Particular "log categories" can be toggled on and off. Log category names are attached to *.cpp files in the WRENCH and SimGrid code. Using the --help-log-categories option shows the entire log category hierarchy. For instance, there is a log category that is called wms for the WMS, i.e., those logging messages in the wrench:WMS class and a log category that is called simple_wms for logging message in the wrench::SimpleWMS class, which inherits from wrench::WMS. These messages are thus logging output produced by the WMS in the simple example.

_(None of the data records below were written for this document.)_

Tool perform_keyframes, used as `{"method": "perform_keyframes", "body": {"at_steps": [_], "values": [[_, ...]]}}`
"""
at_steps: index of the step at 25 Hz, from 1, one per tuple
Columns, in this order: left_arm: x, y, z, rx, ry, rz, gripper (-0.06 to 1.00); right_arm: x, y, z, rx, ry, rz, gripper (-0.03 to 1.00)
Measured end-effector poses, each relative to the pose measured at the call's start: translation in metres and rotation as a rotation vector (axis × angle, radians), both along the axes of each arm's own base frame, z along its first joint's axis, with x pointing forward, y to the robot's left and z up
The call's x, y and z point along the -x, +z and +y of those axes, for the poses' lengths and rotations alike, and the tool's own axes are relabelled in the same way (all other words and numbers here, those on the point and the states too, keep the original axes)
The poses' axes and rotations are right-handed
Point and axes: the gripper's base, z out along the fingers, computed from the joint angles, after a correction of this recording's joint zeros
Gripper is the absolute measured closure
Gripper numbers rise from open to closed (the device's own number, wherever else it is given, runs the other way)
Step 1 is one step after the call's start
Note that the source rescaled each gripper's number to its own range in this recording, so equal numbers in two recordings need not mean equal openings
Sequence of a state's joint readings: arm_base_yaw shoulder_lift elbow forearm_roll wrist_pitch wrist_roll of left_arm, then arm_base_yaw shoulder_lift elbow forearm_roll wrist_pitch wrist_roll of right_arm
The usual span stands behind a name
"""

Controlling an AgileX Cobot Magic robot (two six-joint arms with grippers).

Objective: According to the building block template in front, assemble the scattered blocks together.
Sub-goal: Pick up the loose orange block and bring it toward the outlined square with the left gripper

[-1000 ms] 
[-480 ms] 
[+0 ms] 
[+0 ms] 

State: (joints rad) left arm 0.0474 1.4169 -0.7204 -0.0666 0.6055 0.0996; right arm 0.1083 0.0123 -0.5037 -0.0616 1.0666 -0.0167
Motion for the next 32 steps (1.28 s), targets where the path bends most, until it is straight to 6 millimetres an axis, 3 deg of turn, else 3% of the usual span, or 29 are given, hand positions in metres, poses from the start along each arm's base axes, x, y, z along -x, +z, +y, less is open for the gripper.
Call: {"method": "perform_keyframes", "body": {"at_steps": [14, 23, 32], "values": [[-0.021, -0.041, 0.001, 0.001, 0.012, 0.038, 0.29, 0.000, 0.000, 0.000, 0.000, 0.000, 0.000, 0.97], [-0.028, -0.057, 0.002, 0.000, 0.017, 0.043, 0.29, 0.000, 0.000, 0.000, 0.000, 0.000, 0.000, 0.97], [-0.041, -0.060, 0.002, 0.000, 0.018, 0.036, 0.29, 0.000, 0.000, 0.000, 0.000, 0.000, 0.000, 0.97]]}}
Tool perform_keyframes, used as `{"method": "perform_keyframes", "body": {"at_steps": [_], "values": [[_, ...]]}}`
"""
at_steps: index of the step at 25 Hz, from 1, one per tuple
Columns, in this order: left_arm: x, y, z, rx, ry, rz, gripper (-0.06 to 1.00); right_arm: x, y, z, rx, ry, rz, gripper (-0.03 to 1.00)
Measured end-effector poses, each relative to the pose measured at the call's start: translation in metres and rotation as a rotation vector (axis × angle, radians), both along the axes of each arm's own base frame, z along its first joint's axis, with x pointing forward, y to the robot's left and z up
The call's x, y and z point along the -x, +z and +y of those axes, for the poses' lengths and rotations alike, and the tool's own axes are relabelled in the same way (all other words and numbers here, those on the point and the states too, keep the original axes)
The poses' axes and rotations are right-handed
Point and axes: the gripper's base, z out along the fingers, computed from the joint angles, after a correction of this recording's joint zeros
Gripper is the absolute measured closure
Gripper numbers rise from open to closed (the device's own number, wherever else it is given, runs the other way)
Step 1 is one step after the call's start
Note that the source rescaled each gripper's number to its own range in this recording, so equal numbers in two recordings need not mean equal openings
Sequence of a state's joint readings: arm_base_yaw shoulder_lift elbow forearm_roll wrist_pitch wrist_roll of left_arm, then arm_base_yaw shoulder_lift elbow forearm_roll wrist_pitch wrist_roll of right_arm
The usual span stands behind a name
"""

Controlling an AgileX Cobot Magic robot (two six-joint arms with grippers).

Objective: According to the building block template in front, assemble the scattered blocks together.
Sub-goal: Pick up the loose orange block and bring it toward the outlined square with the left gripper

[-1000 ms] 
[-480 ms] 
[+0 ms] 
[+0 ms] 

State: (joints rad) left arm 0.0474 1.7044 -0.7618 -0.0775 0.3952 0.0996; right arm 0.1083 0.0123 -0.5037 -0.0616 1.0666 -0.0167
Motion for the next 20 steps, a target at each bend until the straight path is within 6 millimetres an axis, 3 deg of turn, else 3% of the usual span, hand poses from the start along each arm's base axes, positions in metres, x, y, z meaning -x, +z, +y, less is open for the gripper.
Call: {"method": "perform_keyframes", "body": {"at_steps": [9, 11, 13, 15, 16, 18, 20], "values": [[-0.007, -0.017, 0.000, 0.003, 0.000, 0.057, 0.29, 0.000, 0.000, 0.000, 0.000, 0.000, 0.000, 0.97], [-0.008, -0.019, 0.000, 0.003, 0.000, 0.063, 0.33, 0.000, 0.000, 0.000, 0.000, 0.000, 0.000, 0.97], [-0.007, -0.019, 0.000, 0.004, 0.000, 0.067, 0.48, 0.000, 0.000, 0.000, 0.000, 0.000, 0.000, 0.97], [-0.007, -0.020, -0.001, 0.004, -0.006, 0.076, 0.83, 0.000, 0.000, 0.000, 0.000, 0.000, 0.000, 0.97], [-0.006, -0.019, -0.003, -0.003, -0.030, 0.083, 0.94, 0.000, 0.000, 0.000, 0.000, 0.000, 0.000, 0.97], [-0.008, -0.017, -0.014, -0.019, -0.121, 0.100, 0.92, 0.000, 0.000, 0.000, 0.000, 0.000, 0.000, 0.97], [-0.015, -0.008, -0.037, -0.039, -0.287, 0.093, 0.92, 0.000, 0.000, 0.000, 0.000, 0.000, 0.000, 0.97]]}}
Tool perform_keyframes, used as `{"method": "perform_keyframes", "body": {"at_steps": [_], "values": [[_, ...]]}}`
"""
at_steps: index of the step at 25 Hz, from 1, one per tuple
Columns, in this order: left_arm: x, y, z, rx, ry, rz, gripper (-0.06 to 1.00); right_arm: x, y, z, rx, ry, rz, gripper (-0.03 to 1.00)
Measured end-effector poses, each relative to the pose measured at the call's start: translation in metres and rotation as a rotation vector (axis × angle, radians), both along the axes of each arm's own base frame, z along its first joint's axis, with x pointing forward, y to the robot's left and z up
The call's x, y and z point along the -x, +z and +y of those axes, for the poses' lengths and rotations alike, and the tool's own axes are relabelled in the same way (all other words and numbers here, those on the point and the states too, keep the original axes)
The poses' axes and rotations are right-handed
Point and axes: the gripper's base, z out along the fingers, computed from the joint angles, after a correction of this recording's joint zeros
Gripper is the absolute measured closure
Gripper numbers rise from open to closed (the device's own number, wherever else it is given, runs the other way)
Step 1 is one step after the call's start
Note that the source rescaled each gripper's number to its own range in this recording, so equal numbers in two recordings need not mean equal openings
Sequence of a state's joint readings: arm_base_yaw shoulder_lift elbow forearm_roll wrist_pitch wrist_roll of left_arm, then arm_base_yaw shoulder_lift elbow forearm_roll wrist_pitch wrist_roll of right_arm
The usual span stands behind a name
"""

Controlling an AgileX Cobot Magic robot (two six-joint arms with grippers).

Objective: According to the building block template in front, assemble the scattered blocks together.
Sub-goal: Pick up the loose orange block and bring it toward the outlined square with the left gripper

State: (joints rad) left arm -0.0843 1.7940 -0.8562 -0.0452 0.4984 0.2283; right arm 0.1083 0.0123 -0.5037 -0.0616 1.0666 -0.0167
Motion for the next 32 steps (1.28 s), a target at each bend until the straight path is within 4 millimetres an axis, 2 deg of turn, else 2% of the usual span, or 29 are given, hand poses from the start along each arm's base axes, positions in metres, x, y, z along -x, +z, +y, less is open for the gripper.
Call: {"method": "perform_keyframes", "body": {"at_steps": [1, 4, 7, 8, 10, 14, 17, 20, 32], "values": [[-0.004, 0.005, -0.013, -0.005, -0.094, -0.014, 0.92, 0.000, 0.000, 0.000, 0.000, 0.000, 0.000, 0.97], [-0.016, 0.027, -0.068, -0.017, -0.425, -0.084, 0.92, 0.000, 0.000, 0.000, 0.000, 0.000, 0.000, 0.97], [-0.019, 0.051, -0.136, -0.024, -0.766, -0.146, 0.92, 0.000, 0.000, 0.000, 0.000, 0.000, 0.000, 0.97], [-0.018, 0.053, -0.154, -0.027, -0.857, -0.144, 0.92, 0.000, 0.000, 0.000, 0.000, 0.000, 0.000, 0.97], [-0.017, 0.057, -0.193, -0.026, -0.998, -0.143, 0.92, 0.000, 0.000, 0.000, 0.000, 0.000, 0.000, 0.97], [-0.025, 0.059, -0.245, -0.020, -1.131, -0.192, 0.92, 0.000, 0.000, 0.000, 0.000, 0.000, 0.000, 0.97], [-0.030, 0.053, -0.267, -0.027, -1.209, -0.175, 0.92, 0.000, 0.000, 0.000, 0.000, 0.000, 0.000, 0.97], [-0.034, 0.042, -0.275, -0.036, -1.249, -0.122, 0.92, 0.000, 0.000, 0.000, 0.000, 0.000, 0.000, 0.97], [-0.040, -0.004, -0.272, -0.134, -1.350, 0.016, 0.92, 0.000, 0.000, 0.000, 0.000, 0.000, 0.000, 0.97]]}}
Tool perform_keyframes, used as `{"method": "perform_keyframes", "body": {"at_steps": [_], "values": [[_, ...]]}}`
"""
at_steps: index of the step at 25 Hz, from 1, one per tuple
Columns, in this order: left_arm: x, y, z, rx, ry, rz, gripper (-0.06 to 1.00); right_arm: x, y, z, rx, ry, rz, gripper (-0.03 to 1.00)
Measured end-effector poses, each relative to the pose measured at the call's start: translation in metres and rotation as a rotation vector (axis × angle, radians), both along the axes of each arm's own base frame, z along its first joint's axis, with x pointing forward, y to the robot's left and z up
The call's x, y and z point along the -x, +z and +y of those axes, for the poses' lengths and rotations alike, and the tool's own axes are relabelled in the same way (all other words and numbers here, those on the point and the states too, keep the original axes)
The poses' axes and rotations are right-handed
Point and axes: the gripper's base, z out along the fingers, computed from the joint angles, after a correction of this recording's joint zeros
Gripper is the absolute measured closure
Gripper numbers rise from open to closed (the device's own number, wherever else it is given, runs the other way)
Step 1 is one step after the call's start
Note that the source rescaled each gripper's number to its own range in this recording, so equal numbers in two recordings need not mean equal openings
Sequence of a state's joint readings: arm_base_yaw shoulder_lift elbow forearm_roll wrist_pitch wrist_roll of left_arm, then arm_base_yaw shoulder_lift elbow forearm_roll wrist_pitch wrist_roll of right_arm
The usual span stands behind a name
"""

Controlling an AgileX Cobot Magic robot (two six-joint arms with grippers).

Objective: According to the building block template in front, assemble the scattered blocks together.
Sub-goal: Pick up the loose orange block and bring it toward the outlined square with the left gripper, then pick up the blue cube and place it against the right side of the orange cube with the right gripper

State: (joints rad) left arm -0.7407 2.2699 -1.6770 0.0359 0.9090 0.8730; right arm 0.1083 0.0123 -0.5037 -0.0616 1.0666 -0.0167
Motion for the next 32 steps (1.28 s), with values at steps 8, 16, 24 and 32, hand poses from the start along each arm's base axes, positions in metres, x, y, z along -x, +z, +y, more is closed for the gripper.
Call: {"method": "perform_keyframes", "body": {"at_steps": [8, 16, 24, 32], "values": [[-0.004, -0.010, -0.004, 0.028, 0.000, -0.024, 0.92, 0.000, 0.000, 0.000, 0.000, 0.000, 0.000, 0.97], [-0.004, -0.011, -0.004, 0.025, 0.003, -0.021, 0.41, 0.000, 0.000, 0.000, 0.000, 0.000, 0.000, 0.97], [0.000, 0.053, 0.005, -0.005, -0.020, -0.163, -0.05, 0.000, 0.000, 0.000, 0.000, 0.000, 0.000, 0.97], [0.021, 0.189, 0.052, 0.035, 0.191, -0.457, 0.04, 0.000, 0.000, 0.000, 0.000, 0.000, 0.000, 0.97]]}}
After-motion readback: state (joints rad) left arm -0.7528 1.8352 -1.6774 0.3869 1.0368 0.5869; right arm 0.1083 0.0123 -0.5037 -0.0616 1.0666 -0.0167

They can be enabled while other messages are disabled as follows:

``` ./wrench-simple-example-cloud platform_files/cloud_hosts.xml workflow_files/genome.dax –log=root.threshold:critical –log=simple_wms.threshold=debug –log=wms.threshold=debug ```

Use the --help-logs option displays information on the way SimGrid logging works. See the full SimGrid logging documentation for all details.

Analyzing Simulation Output

Once the wrench::Simulation::launch() method has returned, it is possible to process time-stamped traces to analyze simulation output. The wrench::Simulation::getOutput() method returns an instance of wrench::SimulationOutput. This object has a templated wrench::SimulationOutput::getTrace() method to retrieve traces for various information types. For instance, the call ``` simulation.getOutput().getTrace<wrench::SimulationTimestampTaskCompletion>() ``` returns a vector of time-stamped task completion events. The classes that implement time-stamped events are all classes named wrench::SimulationTimestampSomething, where Something is pretty self-explanatory (e.g., TaskCompletion).